ELLSWORTH — City staff and officials plan to have a formal discussion in October about what to do with a number of abandoned buildings that staff and councilors say are unsightly, potentially unsafe and dragging down property values in the neighborhoods they’re in.
“There are at least five or six buildings in Ellsworth that have all but been abandoned,” said Councilor Marc Blanchette at a meeting on Monday evening. “I think it’s time the city clamped down on them.”
The city does have an ordinance requiring homeowners to secure a building, but that has nothing to do with aesthetics, said Code Enforcement Officer Dwight Tilton. “It’s not pretty, it can be no more than putting plywood up on the windows and doors.”
There is a process in place for taking homeowners who ignore city directives to secure a building to court, said Tilton, but, “It’s the taking of property and it can get very complicated.” Courts, said Tilton, are backlogged, and land use violations are “on the bottom of the docket.”
It also requires the city to shell out money: paying for an engineer to survey the building and declare it unsafe and paying an attorney to go to court and eventually, if a homeowner doesn’t pay and the city takes possession, demolishing the building and cleaning up the land.
In one recent case, said Tilton, the city spent around $10,000 to clean up a building and lot.
“We made money on that one because the lot was worth enough when we sold it,” said Tilton, but the process can still be difficult. “It depends on how much they’re willing to fight for that home if they think they’re going to lose it.”
Bangor has been dealing with a similar problem in recent years, and enacted an ordinance in 2013 that requires certain property owners who leave a building vacant for more than 60 days to register with the city and provide contact information for a local property manager.
In many cases in Bangor, said Tilton, the city simply purchased a lot of the abandoned properties.
But Bangor is in a slightly different situation, said City Manager David Cole, because that city has access to Community Block Grant funds, federal money aimed at providing affordable housing, anti-poverty programs and infrastructure development.
“Bangor is in a slightly different situation because they have access to those kinds of funds,” said Cole. “They have the resources to do it.”
City Planner Theresa Oleksiw pointed out that if Ellsworth does intend to pursue this, councilors should discuss plans for the lots after they come into city hands.
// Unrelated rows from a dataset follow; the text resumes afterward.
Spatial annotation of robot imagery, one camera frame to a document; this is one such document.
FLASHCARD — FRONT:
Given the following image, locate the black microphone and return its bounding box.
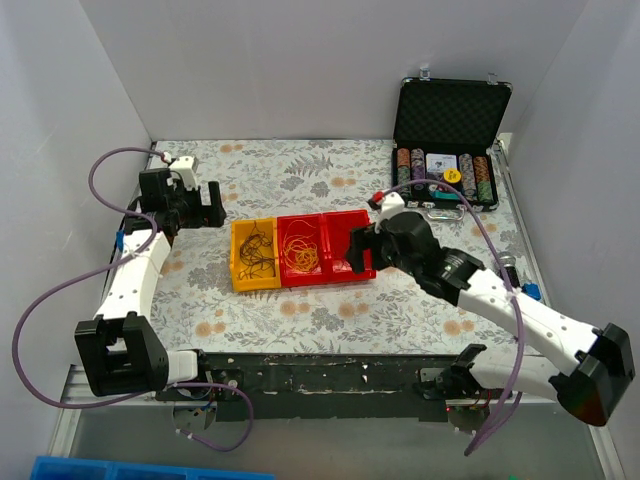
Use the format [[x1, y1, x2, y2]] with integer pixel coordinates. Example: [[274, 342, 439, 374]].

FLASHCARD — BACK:
[[494, 251, 521, 289]]

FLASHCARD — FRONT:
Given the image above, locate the yellow wire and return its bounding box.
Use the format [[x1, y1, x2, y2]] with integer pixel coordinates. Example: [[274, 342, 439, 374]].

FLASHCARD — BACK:
[[281, 219, 323, 275]]

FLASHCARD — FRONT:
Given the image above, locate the red double plastic bin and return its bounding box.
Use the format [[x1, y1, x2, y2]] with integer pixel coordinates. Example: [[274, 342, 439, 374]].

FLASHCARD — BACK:
[[277, 210, 376, 288]]

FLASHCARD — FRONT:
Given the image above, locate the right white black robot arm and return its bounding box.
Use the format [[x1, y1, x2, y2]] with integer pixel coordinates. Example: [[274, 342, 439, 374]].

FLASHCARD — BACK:
[[346, 211, 635, 426]]

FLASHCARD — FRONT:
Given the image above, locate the yellow plastic bin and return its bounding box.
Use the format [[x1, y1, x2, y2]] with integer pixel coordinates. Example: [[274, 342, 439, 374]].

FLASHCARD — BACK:
[[229, 217, 281, 292]]

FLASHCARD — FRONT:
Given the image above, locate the black poker chip case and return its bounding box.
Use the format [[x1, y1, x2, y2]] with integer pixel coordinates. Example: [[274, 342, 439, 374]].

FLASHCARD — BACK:
[[391, 77, 512, 212]]

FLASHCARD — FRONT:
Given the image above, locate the blue green toy block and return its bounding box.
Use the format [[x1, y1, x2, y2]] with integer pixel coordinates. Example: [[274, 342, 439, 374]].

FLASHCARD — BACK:
[[115, 230, 125, 251]]

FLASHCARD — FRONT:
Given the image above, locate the aluminium frame rail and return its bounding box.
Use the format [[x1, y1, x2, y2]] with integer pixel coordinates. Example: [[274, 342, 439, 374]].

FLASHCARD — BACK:
[[46, 365, 158, 457]]

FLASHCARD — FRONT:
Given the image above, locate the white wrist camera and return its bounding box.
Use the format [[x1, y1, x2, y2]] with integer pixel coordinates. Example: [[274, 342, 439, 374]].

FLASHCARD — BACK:
[[376, 192, 405, 225], [169, 156, 199, 191]]

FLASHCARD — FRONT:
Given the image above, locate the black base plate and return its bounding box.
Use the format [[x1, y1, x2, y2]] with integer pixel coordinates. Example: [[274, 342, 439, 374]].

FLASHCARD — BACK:
[[158, 345, 502, 422]]

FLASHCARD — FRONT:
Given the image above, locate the white card deck box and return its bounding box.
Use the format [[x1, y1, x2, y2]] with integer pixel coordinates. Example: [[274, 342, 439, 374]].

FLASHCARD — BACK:
[[426, 153, 458, 174]]

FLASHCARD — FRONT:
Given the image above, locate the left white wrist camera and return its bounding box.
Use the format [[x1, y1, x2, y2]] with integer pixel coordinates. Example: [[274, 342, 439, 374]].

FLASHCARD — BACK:
[[169, 156, 199, 191]]

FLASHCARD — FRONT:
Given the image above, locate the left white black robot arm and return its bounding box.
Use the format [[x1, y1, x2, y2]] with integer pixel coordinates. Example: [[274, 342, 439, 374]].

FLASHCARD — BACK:
[[74, 156, 226, 400]]

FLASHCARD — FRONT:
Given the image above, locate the yellow round dealer button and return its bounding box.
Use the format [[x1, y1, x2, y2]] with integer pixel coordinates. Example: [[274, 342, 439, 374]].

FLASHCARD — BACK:
[[443, 168, 462, 185]]

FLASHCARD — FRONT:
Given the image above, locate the blue plastic tray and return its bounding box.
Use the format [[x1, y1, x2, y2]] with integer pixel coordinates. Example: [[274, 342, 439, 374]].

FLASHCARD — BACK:
[[30, 456, 275, 480]]

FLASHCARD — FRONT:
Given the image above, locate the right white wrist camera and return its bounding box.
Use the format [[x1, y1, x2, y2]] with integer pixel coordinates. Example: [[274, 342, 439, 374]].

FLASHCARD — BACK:
[[376, 192, 405, 225]]

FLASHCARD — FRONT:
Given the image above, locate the small blue toy block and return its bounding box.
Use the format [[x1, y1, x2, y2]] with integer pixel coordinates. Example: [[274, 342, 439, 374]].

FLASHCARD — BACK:
[[522, 283, 542, 301]]

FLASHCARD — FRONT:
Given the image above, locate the black wire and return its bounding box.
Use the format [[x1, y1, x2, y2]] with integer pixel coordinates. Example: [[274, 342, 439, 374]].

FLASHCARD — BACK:
[[238, 219, 277, 281]]
Abandoned lots also have issues, she noted, but some municipalities choose to put up affordable housing or pocket parks on properties they’ve foreclosed on.
“It’s a lot more to think about than just taking the building down,” Oleksiw said.
Tilton said he wants to be sure the council is prepared for the cost of following through with the plan if it goes forward.
“I don’t want to start something then say, ‘Oh, it’s too much money, we’re not going to do it,’” said Tilton. “If we’re going to do this, I want to see it through, I want to see it finished.”
Blanchette said he supports following through.
“They’re just laughing at us because they know we’re not going to do anything,” he said of property owners. “I think it’s time for Ellsworth to protect our neighborhoods.”
The council plans to take the issue up formally at a meeting in October.